Le désert est ainsi, témoignant à sa manière de la beauté du monde, portant la trace de civilisations retombant en poussières, un paysage immuable balayé par l'éphémère où la mémoire du séjour des hommes s'efface avec une infinie lenteur, ce désert où l'on retourne encore et toujours, dont on croit avoir démasqué les mirages, déjoué les pièges, dont on a réussi à percer d'humbles mystères et qui, pourtant, demeure insaisissable, un lieu d'exception, celui de la magnificence et de l'effroi, le grand espace énigmatique.
C'est d'abord une interrogation, un désir tenace d'en savoir plus, de découvrir la singularité d'un morceau de montagne aperçu un jour dans l'échancrure d'une brèche, ou deviné très en amont des gorges d'une vallée sauvage. C'est parfois le choc d'une simple photo, sans doute un peu flatteuse, sommet majestueux, lac d'outremer, cirque glaciaire d'un massif inconnu.
Il faut alors se pencher sur la carte, la prendre en main, scruter attentivement les évidences et les secrets du terrain convoité; carte précise, évocatrice, généreusement légendée, carte sachant pourtant préserver ses mystères, tels ces chemins à continuité aléatoire et ces détails linéaires non identifiés... Négligeant ces chausse-trappes, évitant d'instinct les vallées sans âme et les sommets sans attrait, on explore donc le nouveau territoire à travers le gris moucheté des éboulis, l'ocre des rochers, le blanc-bleu des glaciers.

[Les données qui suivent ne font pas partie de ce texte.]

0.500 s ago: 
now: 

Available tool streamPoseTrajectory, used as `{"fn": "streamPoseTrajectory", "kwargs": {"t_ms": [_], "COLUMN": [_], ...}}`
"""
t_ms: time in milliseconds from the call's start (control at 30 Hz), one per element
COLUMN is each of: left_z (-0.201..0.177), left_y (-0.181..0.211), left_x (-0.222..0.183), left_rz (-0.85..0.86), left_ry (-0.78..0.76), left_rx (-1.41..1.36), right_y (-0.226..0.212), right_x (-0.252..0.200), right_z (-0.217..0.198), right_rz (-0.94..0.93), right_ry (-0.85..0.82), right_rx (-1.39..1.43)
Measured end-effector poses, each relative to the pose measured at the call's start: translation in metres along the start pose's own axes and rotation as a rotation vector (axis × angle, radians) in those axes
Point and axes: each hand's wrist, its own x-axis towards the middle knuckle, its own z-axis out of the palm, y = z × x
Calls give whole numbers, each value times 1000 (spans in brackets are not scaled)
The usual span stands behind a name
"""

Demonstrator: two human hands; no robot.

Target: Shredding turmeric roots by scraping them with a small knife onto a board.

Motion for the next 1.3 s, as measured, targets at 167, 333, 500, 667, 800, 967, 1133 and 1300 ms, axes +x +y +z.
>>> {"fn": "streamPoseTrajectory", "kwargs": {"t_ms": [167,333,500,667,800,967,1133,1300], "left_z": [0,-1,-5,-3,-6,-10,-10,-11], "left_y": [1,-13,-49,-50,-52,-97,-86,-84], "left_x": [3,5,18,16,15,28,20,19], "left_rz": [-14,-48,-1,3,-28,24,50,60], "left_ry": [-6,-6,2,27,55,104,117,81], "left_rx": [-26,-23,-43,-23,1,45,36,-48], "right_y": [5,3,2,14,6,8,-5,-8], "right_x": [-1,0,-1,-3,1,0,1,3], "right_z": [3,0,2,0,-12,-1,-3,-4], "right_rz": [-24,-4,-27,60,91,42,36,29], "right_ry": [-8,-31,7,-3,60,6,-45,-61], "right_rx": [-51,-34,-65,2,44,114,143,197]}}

Poussé par la curiosité, on se plaît à suivre des tracés de plus en plus fins, à franchir le pointillé des passages délicats, à évaluer les altitudes et les dénivelées, à jauger les difficultés de l'escalade, là où les courbes de niveau disparaissent, laissant soupçonner d'affreuses déclivités.
La pensée se faufile dans ce désert minéral, l'idée fait son chemin, l'aventure a déjà commencé.
Peuples dignes, courageux, répartissant de façon moins injuste qu'en d'autres régions les droits et les devoirs de l'homme et de la femme.
La foule est de plus en plus dense. On est, malgré soi, saisi par l'animation, le bruit et les odeurs, la rumeur des bêtes parquées dans les enclos, chameaux entravés, ânes, chèvres et moutons, leur remugle auquel se mêlent les senteurs fortes des brochettes grillant sur les feux de braise, le parfum des brouets épicés et des galettes de riz arrosées de sauce piquante.
Au carrefour central du marché, le va-et-vient est permanent : femmes portant ballots et calebasses sur la tête, portefaix, mendiants, va-nu-pieds, forbans, adolescents agiles, marabouts portant la toge romaine, vieillards chenus, nomades de fière allure, beautés impériales.
Sahara, terre de découvertes et d'interrogations. Sahara insaisissable.
Marche à l'estime, exercice à éviter dans l'herbe haute et les pentes boisées, exercice de haute volée dans l'herbe rase, la neige et le rocher. Marche attentive, divagation maîtrisée, privilège des horizons dégagés. Marche solitaire, parfois, avec la précieuse compagnie du sac et des bâtons. Marche légère sur la pelouse alpine, sol élastique, fleurs à foison, petites joies des rencontres ludiques, chardons baromètres, ronds de sorcière, oreillers des lapons, champignons fumigènes. Montée ingrate et monotone dans les gradins de mottes herbeuses, dans les rampes de gravillons se redressant sous les moraines.
Trouver le meilleur cap, éviter les pentes les plus raides. Ne pas perdre d'altitude. Rester groupés dans les passages délicats, ne pas glisser, ni trébucher.
Marche sur terrain nu, faite de visées successives d'un repère à l'autre, ces discrètes balises que l'on choisit soi-même, monticule caillouteux, bloc erratique, semblant de trace à l'aplomb d'une muraille, plaque de neige accrochée tout là-bas, juste au-dessous du col.
Au-delà, c'est encore l'inconnu, un autre paysage, un terrain différent que l'on découvrira bientôt, un autre mouvement qui prendra la couleur d'un andante, peut-être d'un allegro, selon les dispositions du corps et l'humeur du moment.